In the step of diffusing the Nd-M1 alloy into the grain boundary phase 12A, the sintered magnet 10A and the Nd-M1 alloy 13 are reacted with each other in a state where the Nd-M1 alloy 13 is in contact with the surface of the sintered magnet 10A. As a specific reaction method, for example, a method can be used in which the sintered magnet 10A and the metal pieces or particles of the Nd-M1 alloy 13 are accommodated in a heating container such as a crucible and heated to a predetermined temperature. The heat treatment of the sintered magnet 10A and the Nd-M1 alloy 13 is preferably performed in vacuum or in an inert gas atmosphere to suppress generation of impurities such as oxides.

The manufacturing method of the neodymium magnet according to the present example embodiment forms a configuration in which in the process in which the additive element M1 adhering to the surface of the sintered magnet 10A diffuses and permeates into the sintered magnet 10A during the heat treatment, the additive element M1 is hardly replaced with Nd of the Nd₂Fe₁₄B main crystal of the main phase 11 and is selectively distributed in the grain boundary phase 12A. That is, according to the method of the present example embodiment, an alloy of Nd and the additive element M1 is formed in the grain boundary phase 12A.

According to the ternary phase diagram of Nd, Fe, and B, the two-phase mixed state of the Nd single phase and the Nd₂Fe₁₄B compound phase is stable. Therefore, no diffusion occurs between the Nd single phase and the Nd₂Fe₁₄B compound phase at equal to or less than a melting temperature (about 1000° C.) of the sintered magnet 10A at which the grain boundary phase 12A is liquefied. Therefore, in order to selectively diffuse the additive element M1 into the grain boundary phase 12A, the Nd-M1 alloy 13 is preferably an Nd-M1 alloy in which Nd is equal to or greater than 50 atom %.

In order to improve the diffusion rate, it is desirable that the diffusion element side is in a liquid state and the magnet side is in a solid state during the heat treatment. Therefore, it is preferable to select the composition of the Nd-M1 alloy that has a melting point of equal to or less than 1000° C. and becomes a liquid at a heat treatment temperature. When the additive element M1 is, for example, Ge, the composition having the lowest melting point shown in the Nd—Ge binary phase diagram is Nd₉₀Ge₁₀. Therefore, it is preferable to select Nd₉₀Ge₁₀ as the composition of the Nd—Ge alloy 13 to be used for manufacturing.

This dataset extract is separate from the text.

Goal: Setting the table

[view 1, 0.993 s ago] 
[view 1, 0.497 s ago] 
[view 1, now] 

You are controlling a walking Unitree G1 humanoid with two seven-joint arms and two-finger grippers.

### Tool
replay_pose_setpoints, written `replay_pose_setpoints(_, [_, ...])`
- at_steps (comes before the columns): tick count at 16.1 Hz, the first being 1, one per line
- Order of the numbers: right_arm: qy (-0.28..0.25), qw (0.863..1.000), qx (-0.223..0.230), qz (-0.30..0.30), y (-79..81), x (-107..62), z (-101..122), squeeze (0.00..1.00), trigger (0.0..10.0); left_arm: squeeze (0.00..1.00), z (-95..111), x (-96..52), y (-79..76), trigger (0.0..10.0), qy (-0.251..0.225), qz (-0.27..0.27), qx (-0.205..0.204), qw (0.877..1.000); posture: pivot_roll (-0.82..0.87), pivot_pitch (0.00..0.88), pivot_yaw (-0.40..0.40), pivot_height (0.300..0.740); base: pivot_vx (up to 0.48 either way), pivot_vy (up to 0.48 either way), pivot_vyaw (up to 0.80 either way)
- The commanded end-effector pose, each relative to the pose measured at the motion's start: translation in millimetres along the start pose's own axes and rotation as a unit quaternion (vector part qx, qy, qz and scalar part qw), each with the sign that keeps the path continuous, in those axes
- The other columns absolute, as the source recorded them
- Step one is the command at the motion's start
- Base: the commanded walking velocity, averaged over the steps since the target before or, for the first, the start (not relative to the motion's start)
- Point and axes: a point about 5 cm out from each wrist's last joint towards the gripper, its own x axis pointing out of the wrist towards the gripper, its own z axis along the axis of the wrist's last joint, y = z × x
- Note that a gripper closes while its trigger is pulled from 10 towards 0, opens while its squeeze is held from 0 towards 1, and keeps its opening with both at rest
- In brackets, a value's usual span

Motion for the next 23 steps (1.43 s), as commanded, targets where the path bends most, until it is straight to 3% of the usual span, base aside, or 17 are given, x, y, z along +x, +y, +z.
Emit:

Since the melting point of Nd₉₀Ge₁₀ is 825° C., the heat treatment temperature can be set to, for example, 850° C.

FIG. 3 shows element mapping of a sample obtained by disposing an Nd₉₀Ge₁₀ alloy around an Nd—Fe—B sintered magnet and performing heat treatment at 850° C. for two hours. In the description of FIG. 3, an upper side in an orientation of characters in the figure is defined as an upper side. In FIG. 3, the upper left view is a reflection electron image. In the reflection electron image, an element having a larger atomic number appears white. The grain boundary triple point at which the grain boundary phases intersect with each other appears white because of the presence of a large amount of Nd. In FIG. 3, the other three views are EDX analysis results. In the upper right view, a region where a large amount of Nd is present appears white. In the lower left view, a region where a large amount of Fe is present appears white. In the lower right view, a region where a large amount of Ge is present appears white. As shown in FIG. 3, Ge is detected at the grain boundary triple point. In this measurement, Ge is not detected from the main phase and the grain boundary phase other than the triple point due to the measurement limit, but since there is no concentration gradient in the region where Ge is detected, it is recognized that Ge is uniformly distributed in the grain boundary phase. On the other hand, in the main phase, Ge is not detected although the area is larger than that of the grain boundary triple point, and thus Ge is not diffused in the main phase.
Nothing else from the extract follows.